Medical Suction Devices: Using Them Safely and Effectively
January 8, 2020 | Evaluations & Guidance
Medical suction is essential and used universally across the patient care continuum. Suction consists of evacuating matter from the body that can impair breathing, impede healing, or obscure the surgical site.
We'll discuss the various factors that affect suction, describe the devices used to perform suction, and discuss the parameters and safe levels that should be observed during various types of suctioning procedures. We'll also provide general recommendations for using medical suction devices and list the applicable suction device standards.
Suction, or aspiration, is the application of vacuum or negative pressure to remove gases, liquids, or solids.
Vacuum is defined as pressure less than atmospheric pressure, or less than zero on a pressure gauge. Atmospheric pressure, which is 760 mm Hg at sea level, displays as zero on a conventional pressure gauge.
The amount of vacuum used sets the pressure gradient that will be used to move air, fluid, or secretions.
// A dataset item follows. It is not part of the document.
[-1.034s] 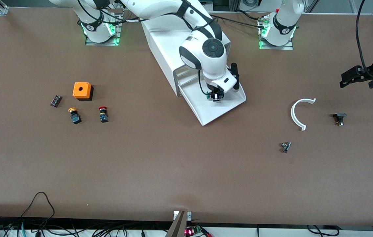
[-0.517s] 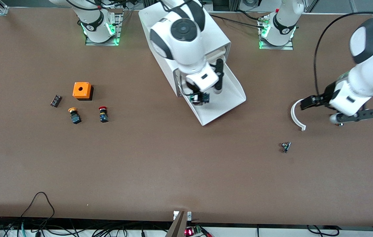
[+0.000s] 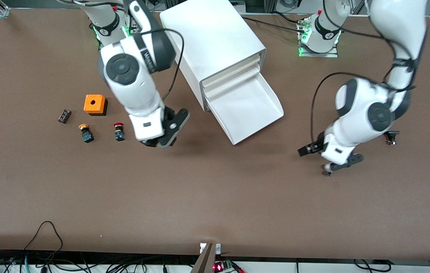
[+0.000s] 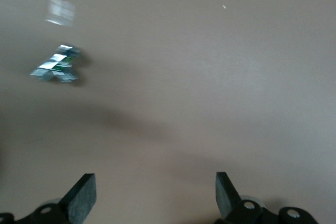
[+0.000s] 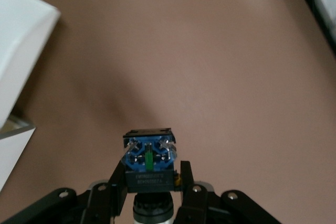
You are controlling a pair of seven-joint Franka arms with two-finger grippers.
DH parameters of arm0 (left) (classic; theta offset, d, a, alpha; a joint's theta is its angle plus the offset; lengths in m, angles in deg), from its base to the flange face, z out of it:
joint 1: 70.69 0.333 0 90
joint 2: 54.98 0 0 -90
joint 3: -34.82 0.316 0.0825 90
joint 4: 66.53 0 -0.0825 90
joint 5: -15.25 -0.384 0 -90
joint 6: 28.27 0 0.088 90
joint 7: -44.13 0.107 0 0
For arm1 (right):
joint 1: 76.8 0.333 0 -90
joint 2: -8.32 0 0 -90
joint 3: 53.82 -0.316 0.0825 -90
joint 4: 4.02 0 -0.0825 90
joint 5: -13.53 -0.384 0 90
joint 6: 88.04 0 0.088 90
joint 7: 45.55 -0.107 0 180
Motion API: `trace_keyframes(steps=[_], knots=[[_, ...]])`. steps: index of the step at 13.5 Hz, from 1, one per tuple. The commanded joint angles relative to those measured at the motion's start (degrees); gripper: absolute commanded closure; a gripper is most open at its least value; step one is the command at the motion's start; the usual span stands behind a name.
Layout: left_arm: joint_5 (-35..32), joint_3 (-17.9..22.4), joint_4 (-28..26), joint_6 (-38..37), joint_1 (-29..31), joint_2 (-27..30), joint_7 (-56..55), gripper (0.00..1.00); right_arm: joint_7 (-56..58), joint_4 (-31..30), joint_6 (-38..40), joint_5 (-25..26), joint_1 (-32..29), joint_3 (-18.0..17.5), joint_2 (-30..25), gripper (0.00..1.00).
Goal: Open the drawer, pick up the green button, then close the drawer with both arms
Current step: 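Lift the button out with the right gripper while the left gripper approaches the drawer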
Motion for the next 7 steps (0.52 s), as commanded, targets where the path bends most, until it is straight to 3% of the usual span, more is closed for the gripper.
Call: trace_keyframes(steps=[1, 7], knots=[[1.07, 0.34, -0.96, 6.38, -4.10, -4.38, -6.43, 0.00, -11.26, -6.68, -2.39, 1.65, -0.60, -0.77, -2.06, 0.72], [1.42, -0.88, -8.96, 8.42, -10.35, -2.63, -14.27, 0.00, -31.20, -18.37, -6.50, 1.57, -4.47, -0.77, -4.08, 0.71]])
Material will move from an area of higher pressure in the patient to an area of lower pressure in the suction apparatus.
Vacuum within the piped distribution system is usually measured in inches of mercury, whereas for patient care procedures vacuum is generally measured in millimeters of mercury or centimeters of water.
In addition to vacuum, an important dynamic in medical suctioning is the flow rate at which air or liquid is moved through the system from the patient.
Flow rate is primarily...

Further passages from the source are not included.